◆ **Directions for this task**: Write out the listing below from the line containing "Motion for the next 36" to its last line, unaltered, ends included.
== Segment start ==
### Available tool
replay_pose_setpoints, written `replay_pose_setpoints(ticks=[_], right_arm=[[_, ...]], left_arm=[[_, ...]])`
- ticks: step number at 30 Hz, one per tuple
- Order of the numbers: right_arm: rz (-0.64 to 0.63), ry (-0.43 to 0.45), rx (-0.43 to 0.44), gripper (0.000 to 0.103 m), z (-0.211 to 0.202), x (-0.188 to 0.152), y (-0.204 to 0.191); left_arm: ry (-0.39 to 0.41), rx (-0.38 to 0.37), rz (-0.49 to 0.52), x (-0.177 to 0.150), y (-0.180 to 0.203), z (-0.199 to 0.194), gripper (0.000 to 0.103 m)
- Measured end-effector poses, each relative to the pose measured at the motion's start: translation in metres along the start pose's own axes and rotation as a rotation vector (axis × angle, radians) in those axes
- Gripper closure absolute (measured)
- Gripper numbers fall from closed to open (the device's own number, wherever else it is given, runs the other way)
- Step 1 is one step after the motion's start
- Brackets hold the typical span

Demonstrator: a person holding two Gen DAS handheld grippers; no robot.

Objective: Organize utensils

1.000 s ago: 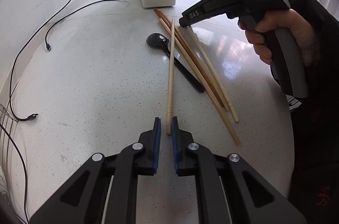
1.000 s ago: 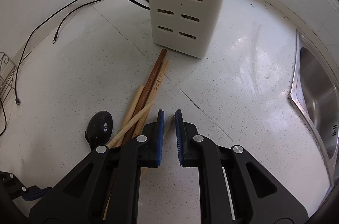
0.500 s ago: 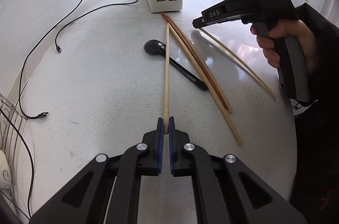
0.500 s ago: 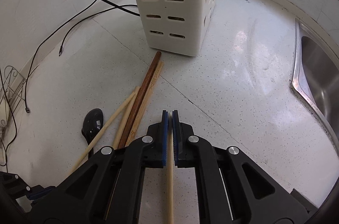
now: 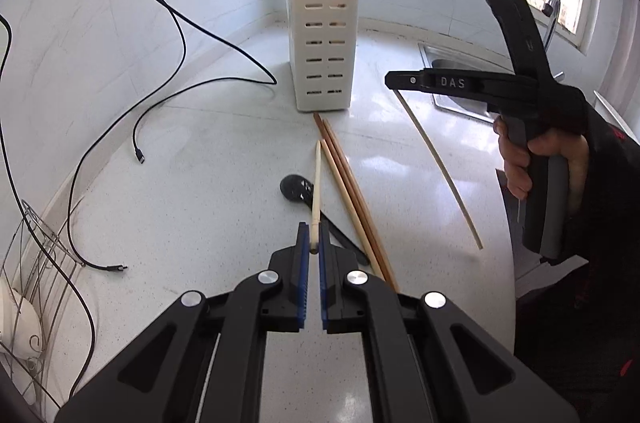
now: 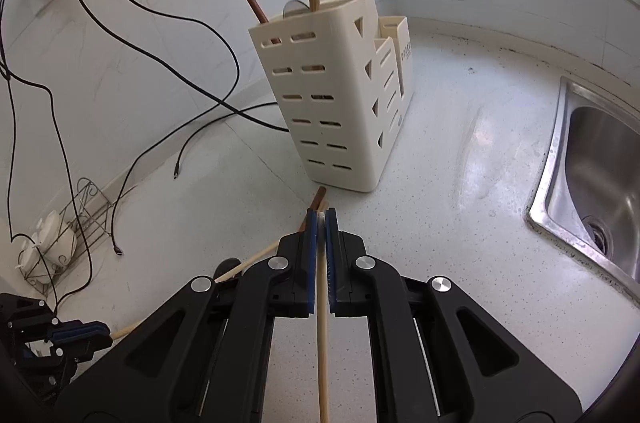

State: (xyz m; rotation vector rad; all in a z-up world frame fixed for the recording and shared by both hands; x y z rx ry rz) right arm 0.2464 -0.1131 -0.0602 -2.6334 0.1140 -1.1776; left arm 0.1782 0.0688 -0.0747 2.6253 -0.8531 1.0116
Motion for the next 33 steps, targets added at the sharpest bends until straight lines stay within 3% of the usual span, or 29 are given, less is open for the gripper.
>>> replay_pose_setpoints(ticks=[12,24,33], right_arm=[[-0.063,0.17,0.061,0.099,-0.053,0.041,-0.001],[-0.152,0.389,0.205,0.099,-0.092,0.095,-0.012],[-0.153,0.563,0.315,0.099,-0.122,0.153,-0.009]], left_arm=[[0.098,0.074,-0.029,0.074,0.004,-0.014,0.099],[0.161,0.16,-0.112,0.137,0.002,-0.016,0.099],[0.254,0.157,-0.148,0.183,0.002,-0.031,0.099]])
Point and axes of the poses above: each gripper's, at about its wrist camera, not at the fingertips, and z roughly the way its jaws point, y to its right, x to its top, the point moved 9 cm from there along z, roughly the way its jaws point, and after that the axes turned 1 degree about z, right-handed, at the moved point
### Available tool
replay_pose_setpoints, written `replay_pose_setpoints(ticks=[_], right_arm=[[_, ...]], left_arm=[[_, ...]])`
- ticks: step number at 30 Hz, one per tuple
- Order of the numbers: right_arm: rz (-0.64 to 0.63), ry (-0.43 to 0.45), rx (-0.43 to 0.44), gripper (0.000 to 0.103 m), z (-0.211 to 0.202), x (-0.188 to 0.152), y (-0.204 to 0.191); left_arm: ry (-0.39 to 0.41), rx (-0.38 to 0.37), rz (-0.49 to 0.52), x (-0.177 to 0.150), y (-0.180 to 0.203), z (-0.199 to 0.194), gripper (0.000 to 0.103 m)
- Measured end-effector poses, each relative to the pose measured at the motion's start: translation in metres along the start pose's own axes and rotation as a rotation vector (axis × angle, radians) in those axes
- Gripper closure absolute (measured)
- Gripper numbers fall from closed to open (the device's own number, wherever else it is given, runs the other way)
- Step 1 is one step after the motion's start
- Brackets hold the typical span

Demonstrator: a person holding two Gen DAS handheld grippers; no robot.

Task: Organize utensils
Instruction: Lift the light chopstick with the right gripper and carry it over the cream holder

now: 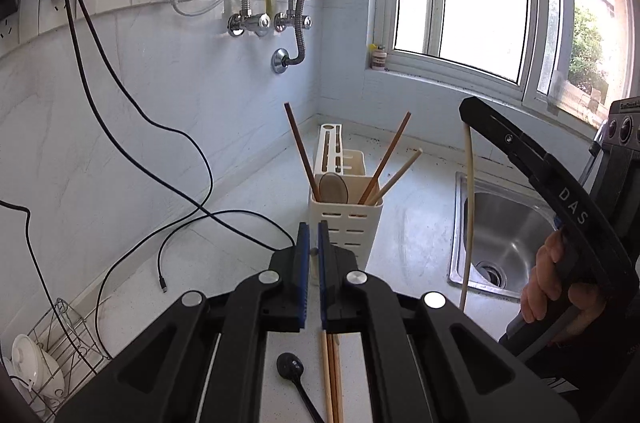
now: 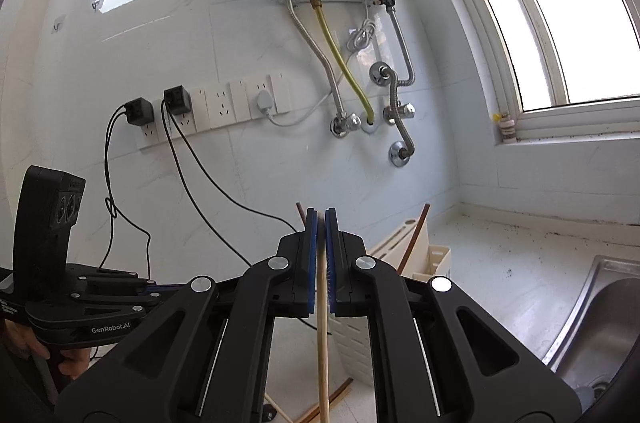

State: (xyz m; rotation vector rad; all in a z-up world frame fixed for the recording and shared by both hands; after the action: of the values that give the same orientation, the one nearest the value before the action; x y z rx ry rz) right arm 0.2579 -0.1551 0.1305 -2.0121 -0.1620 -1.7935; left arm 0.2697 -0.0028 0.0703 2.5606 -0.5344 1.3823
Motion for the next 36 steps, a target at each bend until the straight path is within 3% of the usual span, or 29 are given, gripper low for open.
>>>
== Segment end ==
◆ **Solution to this task**:
Motion for the next 36 steps, a target at each bend until the straight path is within 3% of the usual span, or 29 are given, gripper low for open.
>>>

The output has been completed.